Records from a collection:
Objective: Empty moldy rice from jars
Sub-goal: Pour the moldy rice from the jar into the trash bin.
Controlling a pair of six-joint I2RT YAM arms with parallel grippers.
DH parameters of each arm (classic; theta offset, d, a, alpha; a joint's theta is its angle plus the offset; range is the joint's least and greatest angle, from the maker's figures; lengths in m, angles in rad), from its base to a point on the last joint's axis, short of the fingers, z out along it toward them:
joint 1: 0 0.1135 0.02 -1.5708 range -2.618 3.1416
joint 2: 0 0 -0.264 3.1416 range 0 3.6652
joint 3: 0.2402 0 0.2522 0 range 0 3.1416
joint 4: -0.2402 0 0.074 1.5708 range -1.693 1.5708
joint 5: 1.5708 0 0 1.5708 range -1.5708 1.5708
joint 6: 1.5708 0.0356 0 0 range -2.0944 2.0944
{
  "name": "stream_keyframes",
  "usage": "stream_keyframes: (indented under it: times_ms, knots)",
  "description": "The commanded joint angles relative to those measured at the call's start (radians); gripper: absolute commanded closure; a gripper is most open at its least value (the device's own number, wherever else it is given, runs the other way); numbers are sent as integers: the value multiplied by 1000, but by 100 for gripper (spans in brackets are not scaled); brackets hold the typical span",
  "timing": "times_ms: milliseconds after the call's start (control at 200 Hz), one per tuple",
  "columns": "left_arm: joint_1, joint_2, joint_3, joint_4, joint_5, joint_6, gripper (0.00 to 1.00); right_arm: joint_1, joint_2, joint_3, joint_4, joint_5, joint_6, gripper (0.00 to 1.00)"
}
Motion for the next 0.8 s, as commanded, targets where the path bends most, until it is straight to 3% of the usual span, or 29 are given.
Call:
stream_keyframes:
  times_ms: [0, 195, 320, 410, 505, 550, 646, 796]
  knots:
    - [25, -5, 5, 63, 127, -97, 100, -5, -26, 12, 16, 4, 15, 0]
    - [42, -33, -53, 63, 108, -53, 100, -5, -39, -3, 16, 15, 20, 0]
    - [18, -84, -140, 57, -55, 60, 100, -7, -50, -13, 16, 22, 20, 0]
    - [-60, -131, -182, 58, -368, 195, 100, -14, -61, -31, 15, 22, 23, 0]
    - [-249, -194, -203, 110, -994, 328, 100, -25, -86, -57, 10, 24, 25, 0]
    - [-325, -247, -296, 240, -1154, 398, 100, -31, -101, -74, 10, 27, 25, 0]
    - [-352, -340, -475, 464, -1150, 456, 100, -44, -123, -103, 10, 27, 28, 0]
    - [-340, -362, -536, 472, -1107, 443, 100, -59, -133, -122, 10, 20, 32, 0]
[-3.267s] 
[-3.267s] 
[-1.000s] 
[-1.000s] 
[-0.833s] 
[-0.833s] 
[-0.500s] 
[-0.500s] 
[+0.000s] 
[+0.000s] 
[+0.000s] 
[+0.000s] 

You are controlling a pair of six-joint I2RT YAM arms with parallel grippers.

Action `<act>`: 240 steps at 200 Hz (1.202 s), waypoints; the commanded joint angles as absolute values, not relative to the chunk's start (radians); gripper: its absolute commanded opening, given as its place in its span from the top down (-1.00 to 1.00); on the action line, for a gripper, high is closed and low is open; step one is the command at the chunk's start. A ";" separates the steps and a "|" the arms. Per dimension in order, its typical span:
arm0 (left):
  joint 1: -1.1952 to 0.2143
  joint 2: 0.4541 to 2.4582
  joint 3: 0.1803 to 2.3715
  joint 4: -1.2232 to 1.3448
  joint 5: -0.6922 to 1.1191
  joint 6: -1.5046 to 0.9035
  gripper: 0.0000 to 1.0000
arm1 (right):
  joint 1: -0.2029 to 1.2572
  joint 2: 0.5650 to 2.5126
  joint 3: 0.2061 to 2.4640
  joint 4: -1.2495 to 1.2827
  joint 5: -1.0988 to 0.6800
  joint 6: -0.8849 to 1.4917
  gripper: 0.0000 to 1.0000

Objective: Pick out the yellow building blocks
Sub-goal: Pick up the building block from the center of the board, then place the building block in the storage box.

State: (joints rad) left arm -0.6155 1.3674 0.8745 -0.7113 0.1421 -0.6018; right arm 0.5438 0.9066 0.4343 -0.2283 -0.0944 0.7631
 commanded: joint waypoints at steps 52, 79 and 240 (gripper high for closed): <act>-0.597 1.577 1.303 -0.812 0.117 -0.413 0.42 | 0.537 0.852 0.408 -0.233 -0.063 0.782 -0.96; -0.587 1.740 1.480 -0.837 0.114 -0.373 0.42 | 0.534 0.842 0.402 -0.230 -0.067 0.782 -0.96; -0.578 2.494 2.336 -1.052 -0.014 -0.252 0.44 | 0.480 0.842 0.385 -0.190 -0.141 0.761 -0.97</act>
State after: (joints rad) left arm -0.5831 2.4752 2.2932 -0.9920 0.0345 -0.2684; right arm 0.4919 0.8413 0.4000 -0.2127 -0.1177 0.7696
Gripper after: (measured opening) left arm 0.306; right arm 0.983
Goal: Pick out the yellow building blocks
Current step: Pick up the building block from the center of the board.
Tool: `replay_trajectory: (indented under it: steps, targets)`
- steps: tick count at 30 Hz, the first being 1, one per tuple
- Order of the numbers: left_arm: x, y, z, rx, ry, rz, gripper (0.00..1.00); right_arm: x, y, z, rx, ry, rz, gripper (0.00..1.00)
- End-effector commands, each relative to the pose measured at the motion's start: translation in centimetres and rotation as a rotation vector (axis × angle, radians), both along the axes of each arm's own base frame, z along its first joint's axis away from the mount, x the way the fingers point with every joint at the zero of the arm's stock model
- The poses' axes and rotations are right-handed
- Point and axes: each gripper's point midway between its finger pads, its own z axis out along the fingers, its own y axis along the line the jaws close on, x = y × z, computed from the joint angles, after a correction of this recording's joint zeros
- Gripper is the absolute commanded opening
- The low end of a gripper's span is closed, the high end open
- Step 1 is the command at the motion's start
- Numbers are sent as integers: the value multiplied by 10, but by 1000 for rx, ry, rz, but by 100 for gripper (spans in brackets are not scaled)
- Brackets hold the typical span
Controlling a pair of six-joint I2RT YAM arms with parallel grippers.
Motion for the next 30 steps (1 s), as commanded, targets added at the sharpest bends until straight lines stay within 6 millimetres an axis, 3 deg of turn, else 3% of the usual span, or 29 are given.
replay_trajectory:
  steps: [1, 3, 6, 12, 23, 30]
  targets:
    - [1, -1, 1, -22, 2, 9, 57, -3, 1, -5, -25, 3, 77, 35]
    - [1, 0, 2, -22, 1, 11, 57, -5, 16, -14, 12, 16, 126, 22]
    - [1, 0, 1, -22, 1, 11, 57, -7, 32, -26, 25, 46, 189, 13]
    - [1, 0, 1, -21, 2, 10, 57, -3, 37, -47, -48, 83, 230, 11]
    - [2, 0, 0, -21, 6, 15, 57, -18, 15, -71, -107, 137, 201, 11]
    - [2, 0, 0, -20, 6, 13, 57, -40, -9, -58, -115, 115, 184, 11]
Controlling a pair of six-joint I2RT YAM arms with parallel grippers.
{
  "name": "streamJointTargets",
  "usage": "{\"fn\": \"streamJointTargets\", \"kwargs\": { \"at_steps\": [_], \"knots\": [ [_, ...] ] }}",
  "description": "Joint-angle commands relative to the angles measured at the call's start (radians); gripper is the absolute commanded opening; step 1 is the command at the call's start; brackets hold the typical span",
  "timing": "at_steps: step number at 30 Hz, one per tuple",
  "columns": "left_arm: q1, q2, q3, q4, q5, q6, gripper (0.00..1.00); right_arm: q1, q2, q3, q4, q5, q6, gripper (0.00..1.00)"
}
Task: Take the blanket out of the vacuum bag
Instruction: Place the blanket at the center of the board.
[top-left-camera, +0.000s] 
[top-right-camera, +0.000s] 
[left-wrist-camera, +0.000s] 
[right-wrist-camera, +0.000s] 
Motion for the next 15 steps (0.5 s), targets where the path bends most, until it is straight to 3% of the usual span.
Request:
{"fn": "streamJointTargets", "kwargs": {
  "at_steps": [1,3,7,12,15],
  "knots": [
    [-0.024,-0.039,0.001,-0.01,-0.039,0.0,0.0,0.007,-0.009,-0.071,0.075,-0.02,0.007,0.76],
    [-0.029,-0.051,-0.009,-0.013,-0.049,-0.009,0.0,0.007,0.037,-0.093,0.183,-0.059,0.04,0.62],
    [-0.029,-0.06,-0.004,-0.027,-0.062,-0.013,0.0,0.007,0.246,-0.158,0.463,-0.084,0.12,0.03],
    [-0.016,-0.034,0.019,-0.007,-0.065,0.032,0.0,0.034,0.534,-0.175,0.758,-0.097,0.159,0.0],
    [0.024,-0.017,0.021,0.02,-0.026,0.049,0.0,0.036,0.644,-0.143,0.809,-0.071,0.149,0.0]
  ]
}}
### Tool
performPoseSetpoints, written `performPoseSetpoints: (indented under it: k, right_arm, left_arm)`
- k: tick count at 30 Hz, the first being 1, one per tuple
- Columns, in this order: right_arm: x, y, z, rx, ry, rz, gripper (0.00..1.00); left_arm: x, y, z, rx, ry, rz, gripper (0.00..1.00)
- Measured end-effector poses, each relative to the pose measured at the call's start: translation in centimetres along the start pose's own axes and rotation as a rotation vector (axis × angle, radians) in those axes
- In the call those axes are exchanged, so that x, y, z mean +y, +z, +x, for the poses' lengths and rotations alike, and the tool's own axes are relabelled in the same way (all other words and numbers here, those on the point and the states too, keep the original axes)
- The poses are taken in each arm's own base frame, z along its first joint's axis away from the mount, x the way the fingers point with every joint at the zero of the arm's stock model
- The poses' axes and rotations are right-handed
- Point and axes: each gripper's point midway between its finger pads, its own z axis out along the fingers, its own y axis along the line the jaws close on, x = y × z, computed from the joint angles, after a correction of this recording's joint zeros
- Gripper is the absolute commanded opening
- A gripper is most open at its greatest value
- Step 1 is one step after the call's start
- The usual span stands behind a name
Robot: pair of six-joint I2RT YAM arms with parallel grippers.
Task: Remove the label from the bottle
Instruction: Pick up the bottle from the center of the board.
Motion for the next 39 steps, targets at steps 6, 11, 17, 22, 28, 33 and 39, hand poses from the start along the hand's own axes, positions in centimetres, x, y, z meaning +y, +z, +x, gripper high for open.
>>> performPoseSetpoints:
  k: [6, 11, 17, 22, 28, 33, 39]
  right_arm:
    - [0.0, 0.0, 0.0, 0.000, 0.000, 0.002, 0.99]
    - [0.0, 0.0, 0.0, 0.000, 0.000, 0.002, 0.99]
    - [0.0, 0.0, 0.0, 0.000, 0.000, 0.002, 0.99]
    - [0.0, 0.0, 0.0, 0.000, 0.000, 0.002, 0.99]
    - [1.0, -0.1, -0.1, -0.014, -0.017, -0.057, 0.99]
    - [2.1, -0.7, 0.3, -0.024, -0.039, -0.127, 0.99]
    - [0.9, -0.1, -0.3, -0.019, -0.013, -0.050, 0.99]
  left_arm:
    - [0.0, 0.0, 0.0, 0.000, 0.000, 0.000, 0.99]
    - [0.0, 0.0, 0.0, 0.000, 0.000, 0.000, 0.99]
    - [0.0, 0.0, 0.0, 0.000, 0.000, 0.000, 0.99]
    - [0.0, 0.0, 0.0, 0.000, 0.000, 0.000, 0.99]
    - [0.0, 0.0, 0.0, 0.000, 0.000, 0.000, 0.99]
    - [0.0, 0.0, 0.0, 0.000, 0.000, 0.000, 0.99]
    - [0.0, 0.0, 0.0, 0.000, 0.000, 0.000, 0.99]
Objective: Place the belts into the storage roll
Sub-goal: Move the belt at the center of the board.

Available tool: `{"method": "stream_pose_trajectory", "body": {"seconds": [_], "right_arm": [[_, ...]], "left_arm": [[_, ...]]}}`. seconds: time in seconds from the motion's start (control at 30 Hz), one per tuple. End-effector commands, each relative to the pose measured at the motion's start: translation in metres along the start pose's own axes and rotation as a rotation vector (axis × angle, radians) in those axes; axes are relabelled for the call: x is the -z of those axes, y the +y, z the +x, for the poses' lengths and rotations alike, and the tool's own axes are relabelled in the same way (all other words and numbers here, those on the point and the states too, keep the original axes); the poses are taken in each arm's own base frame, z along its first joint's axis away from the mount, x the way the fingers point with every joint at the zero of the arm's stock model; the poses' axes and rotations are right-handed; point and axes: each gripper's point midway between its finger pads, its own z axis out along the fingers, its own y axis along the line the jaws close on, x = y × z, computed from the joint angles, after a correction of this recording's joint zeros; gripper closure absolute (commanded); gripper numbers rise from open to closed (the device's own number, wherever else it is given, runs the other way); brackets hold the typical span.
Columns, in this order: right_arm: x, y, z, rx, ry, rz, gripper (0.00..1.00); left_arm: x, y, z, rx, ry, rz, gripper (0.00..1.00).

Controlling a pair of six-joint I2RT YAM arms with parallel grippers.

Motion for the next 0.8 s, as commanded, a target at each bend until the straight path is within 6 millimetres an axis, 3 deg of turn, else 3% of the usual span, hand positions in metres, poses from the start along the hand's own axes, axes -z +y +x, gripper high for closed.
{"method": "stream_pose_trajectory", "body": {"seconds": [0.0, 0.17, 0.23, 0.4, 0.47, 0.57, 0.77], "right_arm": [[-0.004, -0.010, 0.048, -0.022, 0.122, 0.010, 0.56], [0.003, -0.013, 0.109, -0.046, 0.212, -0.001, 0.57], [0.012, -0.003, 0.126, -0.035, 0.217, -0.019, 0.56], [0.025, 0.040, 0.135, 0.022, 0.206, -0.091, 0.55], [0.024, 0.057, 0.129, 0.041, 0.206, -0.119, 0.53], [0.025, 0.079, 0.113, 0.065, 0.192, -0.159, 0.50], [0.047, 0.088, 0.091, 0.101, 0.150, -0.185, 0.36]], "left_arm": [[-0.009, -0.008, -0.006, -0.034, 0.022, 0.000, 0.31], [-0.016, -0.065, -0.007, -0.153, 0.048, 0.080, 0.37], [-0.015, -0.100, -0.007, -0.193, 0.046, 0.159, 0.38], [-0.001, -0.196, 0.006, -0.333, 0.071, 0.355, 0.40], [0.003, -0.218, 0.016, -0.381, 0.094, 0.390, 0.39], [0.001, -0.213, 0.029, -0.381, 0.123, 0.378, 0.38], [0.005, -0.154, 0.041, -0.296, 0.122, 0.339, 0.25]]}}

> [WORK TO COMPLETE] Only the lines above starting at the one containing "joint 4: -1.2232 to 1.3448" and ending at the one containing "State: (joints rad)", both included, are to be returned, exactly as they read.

> [SOLUTION FOR THIS EXERCISE]
  joint 4: -1.2232 to 1.3448
  joint 5: -0.6922 to 1.1191
  joint 6: -1.5046 to 0.9035
  gripper: 0.0000 to 1.0000
arm1 (right):
  joint 1: -0.2029 to 1.2572
  joint 2: 0.5650 to 2.5126
  joint 3: 0.2061 to 2.4640
  joint 4: -1.2495 to 1.2827
  joint 5: -1.0988 to 0.6800
  joint 6: -0.8849 to 1.4917
  gripper: 0.0000 to 1.0000

Objective: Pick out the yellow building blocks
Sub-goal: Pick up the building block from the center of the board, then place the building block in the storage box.

State: (joints rad) left arm -0.6155 1.3674 0.8745 -0.7113 0.1421 -0.6018; right arm 0.5438 0.9066 0.4343 -0.2283 -0.0944 0.7631

No further output is needed for the exercise.